Among Others, the 2011 novel from Montreal-based Welsh writer Jo Walton, was something of a delightful oddity. A fantasy novel masquerading as a Bildungsroman, it was steeped in a love of reading and an acknowledgement of the way fiction can shape a life and consciousness. It was, ultimately, a book about books; that it won both the Hugo and Nebula awards is a testament not only to Walton’s impressive skills as a writer, but to her lifelong investment as a reader, and a rereader.
The act of rereading, as Walton writes in the introductory essay to What Makes this Book so Great?, her new non-fiction collection, is one aspect of her “ideal relationship with a book”: “I will read it for the first time entirely unspoiled. I won’t know anything whatsoever about it, it will be wonderful, it will be exciting and layered and complex and I will be excited by it, and I will re-read it every year or so for the rest of my life, discovering more about it every time, and every time remembering the circumstances in which I first read it.” Of course, she goes on to write, “this ideal relationship doesn’t always work out.”
What Makes this Book so Great follows two-and-a-half years of Walton’s rereading. The book gathers 130 mini-essays, originally appearing on the blog of her publisher, Tor. Because of their origin, the pieces are casual and conversational rather than formal. They do not, as Walton takes pains to point out, constitute reviews or criticism: “there’s no impersonality here, no attempt at objectivity.”
This is, perhaps, the book’s greatest strength. Over the course of the volume, one is not only reminded of (or introduced to) a wealth of different works, but comes to know Walton as a reader: her concerns, foibles, likes, and dislikes. Issues such as gender and sexual politics recur, but one also stumbles across more specific concerns: “I wouldn’t care at all about people believing in the Singularity, any more than I care about them believing in the Great Pumpkin, if it wasn’t doing harm to SF for everyone to be tiptoeing around it all the time.”

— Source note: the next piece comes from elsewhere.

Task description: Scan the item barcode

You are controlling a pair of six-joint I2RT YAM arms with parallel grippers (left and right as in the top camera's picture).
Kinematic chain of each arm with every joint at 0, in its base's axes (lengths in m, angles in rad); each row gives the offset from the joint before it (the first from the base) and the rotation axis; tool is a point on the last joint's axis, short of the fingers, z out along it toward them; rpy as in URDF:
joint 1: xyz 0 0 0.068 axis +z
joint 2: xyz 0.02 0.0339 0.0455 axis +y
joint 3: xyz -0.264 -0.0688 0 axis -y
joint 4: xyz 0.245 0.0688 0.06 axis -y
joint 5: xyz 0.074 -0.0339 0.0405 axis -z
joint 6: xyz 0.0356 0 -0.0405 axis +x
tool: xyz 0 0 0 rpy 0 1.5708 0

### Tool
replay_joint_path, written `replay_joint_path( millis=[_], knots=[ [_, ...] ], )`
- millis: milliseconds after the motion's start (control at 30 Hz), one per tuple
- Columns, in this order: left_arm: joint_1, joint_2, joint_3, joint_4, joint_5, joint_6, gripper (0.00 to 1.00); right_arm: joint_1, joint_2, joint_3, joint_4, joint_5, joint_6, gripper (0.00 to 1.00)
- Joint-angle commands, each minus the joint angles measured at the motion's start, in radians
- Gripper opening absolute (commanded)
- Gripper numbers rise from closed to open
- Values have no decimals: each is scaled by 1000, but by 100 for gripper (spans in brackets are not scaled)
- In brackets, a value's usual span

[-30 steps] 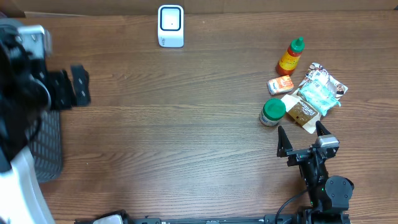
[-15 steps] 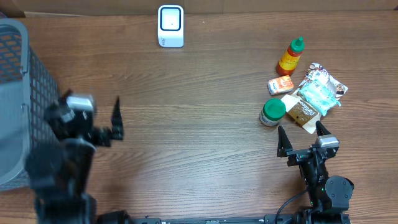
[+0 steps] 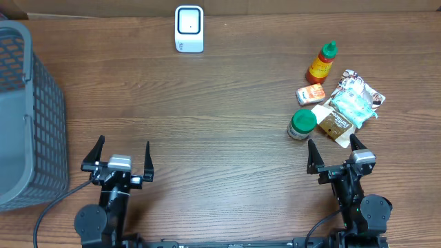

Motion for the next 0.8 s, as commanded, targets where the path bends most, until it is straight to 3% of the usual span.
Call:
replay_joint_path(
  millis=[0, 300, 767],
  knots=[
    [-6, -70, -53, 17, 4, 15, 100, -4, -12, -10, 5, -5, 3, 100],
    [-6, -74, -171, 29, -5, 20, 99, -4, -12, -10, 6, -5, 3, 100],
    [-6, -73, -175, 39, -47, 19, 100, -4, -12, -10, 6, -5, 3, 100]
  ],
)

Walton’s collection is unapologetically an enthusiast’s book. To read Walton rereading is to immerse oneself in both the range of SF and one reader’s peculiarities. Naturally, this is not without problems. If one hasn’t read Steven Brust’s Dragaera books, for example, one essay might serve as a good introduction; individual essays on more than a dozen of his series novels will likely be ignored. Balancing this geekery are thought-provoking and perhaps unexpected standalone pieces on – to pluck a few at random – George Eliot, John Fowles, and J.R.R. Tolkien.
In addition to positioning her as a reader, What Makes this Book so Great serves as something of a backdrop for Walton’s new novel. In her essay on Iain Banks’s The Crow Road, Walton wonders why more SF authors don’t write in a manner closer to Banks’s mainstream fiction. Why aren’t there more “SF stories that are about people but informed with the history that is going on around them”?
My Real Children reads like her answer to that question. The novel begins in 2015. At almost 90 years old, Patricia Cowan is, in the words of her nursing-home care workers, “very confused.” Her confusion, however, does not result from old age alone. Cowan, it turns out, is caught between two worlds. “She had four children, or three…. She could remember things that couldn’t simultaneously be true. She remembered Kennedy being assassinated and she remembered him declining to run again after the Cuban missile exchange.”
Cowan isn’t confused. In 1949 she made a choice that cleaved her life in two, “creating” two distinct women, Pat and Trish, whose memories the old woman shuttles in and out of. My Real Children follows both of those lives, interweaving their very different developments, giving neither primacy, investing both with emotional weight and narrative drive. It’s an impressive feat, and a deceptive one. At first glance, one is reminded of the movie Sliding Doors, in which one character is followed along diverging paths, but Walton digs deeper. It’s not just that Cowan is living two lives; she is actually living in two alternate histories, neither of which is the “true” world Walton’s readers inhabit. In one narrative stream, Kennedy is not assassinated; in the other, he is, but with a bomb.
It is unclear whether Walton has wrapped a literary novel around SF tropes, or crafted a subtle genre novel featuring achingly beautiful prose and carefully crafted characters. Ultimately, it doesn’t matter. Walton has created an SF story focused on characters and informed by the world around them. My Real Children is the rarest sort of novel – one that transcends genre. It is a book that, one surmises, will be eagerly reread as the years pass.